__What is being asked__:
This exercise asks for a copy of each line in the records below with the word "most" in it.

__Input records__:
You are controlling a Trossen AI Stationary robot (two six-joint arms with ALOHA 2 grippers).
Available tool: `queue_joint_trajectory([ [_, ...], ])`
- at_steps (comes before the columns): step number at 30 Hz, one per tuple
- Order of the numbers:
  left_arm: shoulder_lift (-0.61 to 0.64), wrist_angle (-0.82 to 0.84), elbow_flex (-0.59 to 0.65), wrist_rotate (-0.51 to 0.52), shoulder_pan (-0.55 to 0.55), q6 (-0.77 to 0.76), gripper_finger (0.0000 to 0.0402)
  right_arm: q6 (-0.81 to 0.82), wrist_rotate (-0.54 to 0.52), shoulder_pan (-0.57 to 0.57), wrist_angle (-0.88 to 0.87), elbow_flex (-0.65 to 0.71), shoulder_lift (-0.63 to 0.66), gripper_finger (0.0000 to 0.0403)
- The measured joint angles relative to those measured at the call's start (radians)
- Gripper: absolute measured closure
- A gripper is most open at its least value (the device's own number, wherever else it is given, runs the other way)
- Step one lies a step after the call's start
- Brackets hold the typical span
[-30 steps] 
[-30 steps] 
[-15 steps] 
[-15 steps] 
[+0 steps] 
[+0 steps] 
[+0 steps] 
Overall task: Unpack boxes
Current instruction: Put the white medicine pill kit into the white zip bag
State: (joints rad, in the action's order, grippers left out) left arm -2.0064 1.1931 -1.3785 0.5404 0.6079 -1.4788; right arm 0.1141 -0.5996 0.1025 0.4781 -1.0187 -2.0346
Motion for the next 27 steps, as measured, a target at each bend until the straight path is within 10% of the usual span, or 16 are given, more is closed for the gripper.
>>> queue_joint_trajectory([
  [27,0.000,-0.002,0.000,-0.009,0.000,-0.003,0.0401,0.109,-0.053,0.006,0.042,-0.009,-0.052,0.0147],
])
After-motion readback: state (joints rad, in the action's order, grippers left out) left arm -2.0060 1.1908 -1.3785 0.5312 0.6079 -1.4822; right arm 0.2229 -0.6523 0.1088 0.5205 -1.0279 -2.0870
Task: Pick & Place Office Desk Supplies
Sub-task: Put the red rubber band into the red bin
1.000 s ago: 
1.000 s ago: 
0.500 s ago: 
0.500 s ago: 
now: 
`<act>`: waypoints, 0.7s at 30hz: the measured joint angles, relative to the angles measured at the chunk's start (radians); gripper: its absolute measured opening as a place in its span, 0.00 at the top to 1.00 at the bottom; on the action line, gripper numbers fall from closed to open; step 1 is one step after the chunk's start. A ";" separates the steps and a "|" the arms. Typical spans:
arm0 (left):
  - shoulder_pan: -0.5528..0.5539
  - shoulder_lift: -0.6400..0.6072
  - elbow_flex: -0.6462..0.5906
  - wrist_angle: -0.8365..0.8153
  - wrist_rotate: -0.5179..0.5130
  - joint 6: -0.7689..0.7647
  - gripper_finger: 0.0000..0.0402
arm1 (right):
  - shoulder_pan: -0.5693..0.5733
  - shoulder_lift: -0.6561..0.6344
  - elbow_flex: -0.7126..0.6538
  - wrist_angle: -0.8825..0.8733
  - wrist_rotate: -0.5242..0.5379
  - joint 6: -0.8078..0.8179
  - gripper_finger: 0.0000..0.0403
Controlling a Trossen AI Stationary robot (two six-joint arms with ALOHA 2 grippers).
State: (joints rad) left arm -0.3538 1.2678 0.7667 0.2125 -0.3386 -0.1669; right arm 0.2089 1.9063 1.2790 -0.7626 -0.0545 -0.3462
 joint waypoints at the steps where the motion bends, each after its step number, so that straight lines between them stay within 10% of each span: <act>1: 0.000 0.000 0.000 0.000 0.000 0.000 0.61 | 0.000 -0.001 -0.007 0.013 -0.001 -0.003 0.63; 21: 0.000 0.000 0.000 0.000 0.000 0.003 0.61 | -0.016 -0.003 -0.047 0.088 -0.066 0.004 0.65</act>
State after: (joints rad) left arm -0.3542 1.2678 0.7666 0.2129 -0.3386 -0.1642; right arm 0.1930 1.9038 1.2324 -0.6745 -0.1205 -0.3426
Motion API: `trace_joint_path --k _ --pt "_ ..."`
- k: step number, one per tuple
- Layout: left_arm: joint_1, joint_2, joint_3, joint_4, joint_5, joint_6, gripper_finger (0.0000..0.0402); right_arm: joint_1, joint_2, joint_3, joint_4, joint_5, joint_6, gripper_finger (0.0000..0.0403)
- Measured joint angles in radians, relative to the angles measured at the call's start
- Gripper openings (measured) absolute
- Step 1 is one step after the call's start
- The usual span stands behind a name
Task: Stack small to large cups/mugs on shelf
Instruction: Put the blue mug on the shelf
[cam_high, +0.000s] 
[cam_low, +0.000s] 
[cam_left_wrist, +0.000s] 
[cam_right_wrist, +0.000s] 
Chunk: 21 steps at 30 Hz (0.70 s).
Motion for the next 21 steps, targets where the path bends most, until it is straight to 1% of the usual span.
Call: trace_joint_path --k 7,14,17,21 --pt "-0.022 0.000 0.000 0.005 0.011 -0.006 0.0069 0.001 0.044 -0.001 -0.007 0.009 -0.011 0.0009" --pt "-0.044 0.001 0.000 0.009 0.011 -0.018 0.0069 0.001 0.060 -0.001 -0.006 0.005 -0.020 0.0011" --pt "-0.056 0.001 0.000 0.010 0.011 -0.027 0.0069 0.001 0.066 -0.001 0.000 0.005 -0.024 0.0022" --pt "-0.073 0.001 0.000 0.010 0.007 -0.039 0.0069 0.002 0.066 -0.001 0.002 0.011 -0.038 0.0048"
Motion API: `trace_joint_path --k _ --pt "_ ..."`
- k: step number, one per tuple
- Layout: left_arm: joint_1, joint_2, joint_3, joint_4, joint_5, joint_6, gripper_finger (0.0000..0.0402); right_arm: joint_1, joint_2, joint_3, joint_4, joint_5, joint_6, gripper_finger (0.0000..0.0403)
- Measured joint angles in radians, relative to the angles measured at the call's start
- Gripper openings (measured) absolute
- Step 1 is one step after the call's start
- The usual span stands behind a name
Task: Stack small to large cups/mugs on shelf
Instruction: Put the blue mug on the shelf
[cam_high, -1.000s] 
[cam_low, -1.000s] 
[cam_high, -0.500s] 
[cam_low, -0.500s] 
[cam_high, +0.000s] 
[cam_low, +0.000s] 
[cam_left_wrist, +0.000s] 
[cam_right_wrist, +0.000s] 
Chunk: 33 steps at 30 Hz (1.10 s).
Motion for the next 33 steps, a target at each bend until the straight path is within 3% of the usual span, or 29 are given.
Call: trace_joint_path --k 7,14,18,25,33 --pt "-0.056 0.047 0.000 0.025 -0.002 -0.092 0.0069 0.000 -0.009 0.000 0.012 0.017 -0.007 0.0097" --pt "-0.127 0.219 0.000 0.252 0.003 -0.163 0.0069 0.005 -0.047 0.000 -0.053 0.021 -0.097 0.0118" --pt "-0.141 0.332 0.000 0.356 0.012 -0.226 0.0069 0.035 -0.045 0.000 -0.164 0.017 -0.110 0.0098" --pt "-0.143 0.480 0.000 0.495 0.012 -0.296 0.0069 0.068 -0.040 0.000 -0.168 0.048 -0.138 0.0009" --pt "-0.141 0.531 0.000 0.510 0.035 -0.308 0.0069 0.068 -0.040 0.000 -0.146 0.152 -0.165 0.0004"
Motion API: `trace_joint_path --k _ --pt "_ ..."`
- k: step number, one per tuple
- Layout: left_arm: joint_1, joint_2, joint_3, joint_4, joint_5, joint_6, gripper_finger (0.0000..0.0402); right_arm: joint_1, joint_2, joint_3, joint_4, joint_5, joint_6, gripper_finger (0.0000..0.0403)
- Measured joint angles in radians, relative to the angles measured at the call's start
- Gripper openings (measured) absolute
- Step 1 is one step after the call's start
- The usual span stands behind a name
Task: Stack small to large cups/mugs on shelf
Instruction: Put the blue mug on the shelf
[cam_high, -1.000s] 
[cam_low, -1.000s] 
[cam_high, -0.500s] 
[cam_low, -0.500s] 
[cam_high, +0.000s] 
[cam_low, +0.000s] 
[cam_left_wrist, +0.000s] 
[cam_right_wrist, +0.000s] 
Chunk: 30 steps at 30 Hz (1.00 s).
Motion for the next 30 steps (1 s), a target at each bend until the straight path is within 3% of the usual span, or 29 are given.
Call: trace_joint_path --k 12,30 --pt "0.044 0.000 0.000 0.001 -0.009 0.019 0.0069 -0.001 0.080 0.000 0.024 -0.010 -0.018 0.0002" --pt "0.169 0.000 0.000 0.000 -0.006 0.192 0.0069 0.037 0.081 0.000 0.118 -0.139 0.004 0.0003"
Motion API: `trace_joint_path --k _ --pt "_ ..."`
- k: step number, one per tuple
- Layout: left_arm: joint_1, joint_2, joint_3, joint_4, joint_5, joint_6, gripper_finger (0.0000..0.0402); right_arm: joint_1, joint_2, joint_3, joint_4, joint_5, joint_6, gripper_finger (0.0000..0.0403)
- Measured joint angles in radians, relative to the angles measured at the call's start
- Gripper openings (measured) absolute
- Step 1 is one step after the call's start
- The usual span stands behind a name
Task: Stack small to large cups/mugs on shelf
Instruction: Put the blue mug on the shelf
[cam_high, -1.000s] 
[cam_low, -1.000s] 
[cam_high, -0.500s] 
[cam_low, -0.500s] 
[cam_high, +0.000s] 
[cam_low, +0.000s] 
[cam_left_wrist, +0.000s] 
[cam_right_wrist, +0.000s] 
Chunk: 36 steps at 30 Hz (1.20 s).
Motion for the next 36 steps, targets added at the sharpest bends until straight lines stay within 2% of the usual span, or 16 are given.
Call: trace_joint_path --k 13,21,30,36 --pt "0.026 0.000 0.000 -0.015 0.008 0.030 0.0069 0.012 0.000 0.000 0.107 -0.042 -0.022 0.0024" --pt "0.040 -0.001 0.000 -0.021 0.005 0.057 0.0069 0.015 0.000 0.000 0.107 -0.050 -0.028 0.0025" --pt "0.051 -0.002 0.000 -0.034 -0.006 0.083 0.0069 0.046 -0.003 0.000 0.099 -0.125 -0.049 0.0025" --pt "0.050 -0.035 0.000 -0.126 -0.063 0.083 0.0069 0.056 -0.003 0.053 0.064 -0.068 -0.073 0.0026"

__Response to this exercise__:
- A gripper is most open at its least value (the device's own number, wherever else it is given, runs the other way)
Motion for the next 21 steps, targets where the path bends most, until it is straight to 1% of the usual span.

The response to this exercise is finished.